Глаза горят. Я протягиваю руку к синему медведю, на носу которого красуются очки.
— Знаешь, — продолжает Линдси, — у меня странное ощущение, что он не ушел, потому что я вижу его во всем окружающем мире.
— Я боюсь, что стала его забывать, — шепчу я.
— Нет, это не так, — уверенно говорит она.
— Откуда ты знаешь?
— Если ты имеешь в виду мелочи — звук его голоса, цвет волос и что-то подобное, то это ничего. Ты это рано или поздно забудешь. Но Бен — это не только волосы, глаза и голос, понимаешь? Он — твой брат. Для тебя он состоит из разнообразных моментов вашей жизни. Ты никогда этого не забудешь.
— Ты что, еще и на философский факультатив записалась? — отшучиваюсь я. Она смеется. Я тоже смеюсь, но не так жизнерадостно, как она.
— Ну, — она снова становится веселой, — как там твой парень с подведенными глазами?
Мне снова снится Бен.
Он лежит на полу в моей комнате, болтая ногами в воздухе, и рисует прямо на деревянных половицах, оставляя капли крови на своих синих монстрах с пустыми глазами.
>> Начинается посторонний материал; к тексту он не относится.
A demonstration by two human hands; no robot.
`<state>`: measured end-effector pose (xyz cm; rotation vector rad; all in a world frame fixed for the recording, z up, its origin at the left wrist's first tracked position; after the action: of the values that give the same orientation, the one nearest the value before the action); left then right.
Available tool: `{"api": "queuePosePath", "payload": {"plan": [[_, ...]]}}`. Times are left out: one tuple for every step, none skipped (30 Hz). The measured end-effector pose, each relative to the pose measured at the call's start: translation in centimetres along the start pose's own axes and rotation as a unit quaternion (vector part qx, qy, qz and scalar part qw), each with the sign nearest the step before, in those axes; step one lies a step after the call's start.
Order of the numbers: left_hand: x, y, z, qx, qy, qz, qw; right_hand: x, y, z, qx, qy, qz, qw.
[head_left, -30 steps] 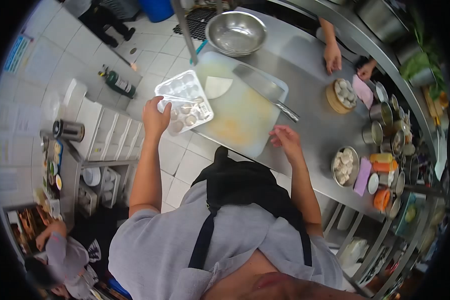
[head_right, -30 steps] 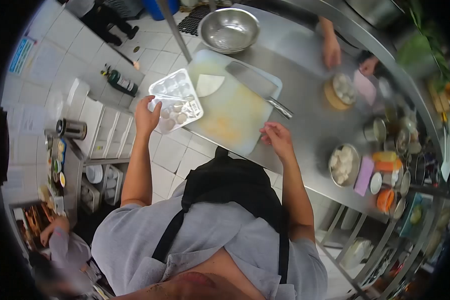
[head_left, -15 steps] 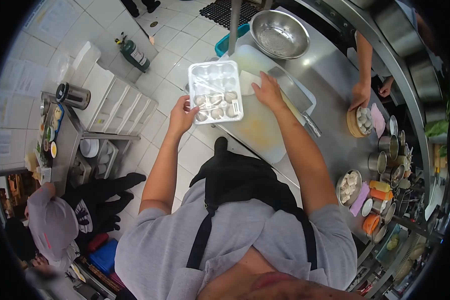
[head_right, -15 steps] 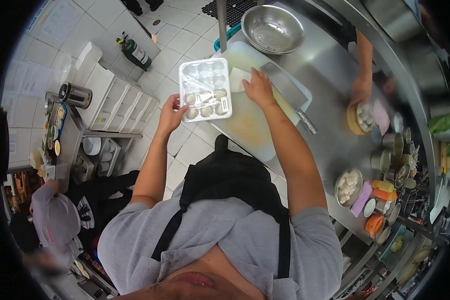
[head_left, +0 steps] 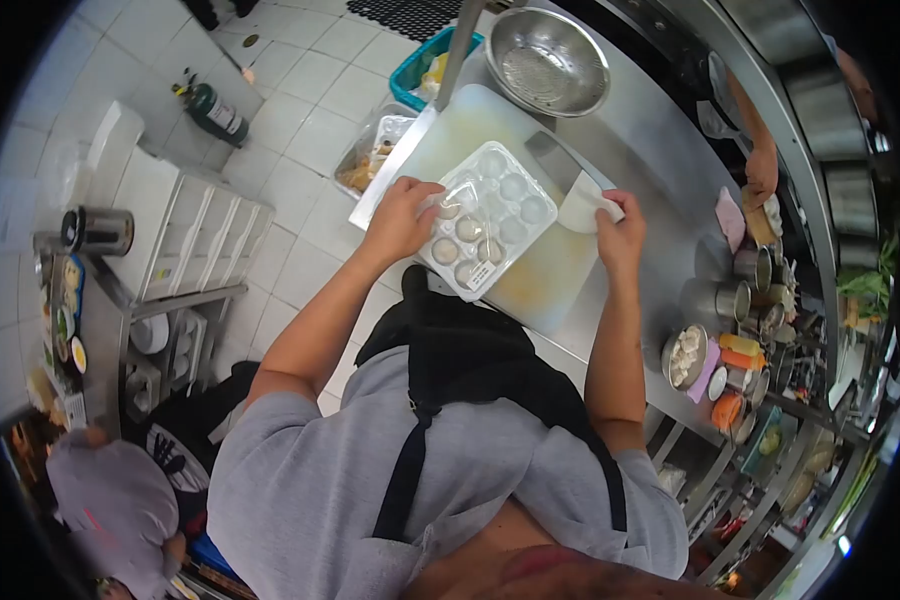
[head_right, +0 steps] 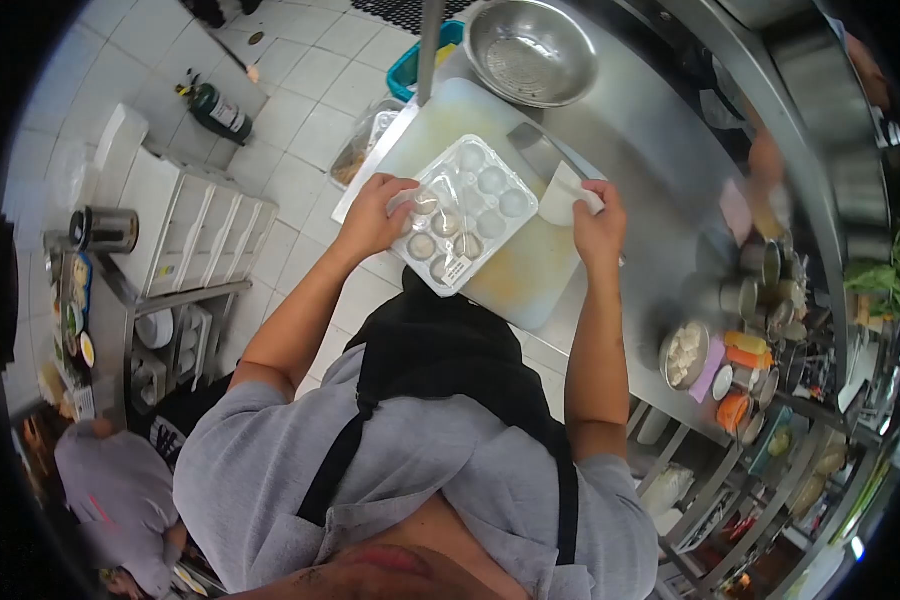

Когда я вхожу, он смотрит на меня, и я вижу, что его глаза совсем черны. Но затем эта чернота отступает и становится просто зрачком в центре его тепло-карих глаз.
Он открывает рот и говорит: «Я не сорвусь», — но его голос затихает, а глаза начинают растворяться в воздухе. Затем лицо. И тело тоже исчезает, словно невидимая рука стирает его ластиком, сантиметр за сантиметром.
Я тянусь к нему, но когда достаю до его плеча, он просто размытая тень.
Очертания.
Набросок.
А затем ничто.
Я сажусь на постели и смотрю в темноту.
Обхватываю руками колени и утыкаюсь в них головой. Не помогает. В груди странная тяжесть, и я не могу избавиться от нее. Она пронизывает меня изнутри. Я снимаю с медведя очки и четыре раза подряд просматриваю хранящееся в них воспоминание. От вида размытой фигуры Бена мне только хуже — она напоминает мне о том, как много я уже забыла. Я надеваю джинсы, обуваюсь и кладу в карман Архивный лист, даже не посмотрев на список.
Я понимаю, что это ужасная идея, но, крадучись по квартире, по холлу и проходя в Коридоры, я молюсь, чтобы в приемной сегодня дежурил Роланд. Заходя в Архив, я надеюсь увидеть его красные кеды, но вместо этого вижу черные кожаные сапоги на высоких каблуках, закинутые на стол. Двери в Архив закрыты. Девушка с волосами, поцелованными солнцем, листает блокнот, сунув ручку за ухо.
— Мисс Бишоп, — окликает Кармен. — Чем я могу вам помочь?
— Роланд здесь? — спрашиваю я.
Она хмурится:
— Извините, но он сейчас занят. Ничего не могу поделать.
— Я хотела увидеть брата.
Она снимает ноги со стола и ставит их на пол. Ее зеленые глаза наполняются печалью:
— Мисс Бишоп, это не кладбище.
Странно, что кто-то такой молодой обращается ко мне так официально.
— Я это знаю, — осторожно возражаю я, стараясь гнуть свою линию. — Я просто надеялась…
Кармен достает ручку из-за уха, отмечает место, над которым работала, затем откладывает книгу и скрещивает пальцы над столом. Каждое ее движение методично и выверено.
— Иногда Роланд разрешает мне навестить его.
У нее на переносице появляется небольшая морщинка:
— Знаю. Но это делу не поможет. Я думаю, вам стоит…
— Пожалуйста, — прошу я. — В моем мире от него не осталось никакой памяти. Я просто хотела бы посидеть у его ящика.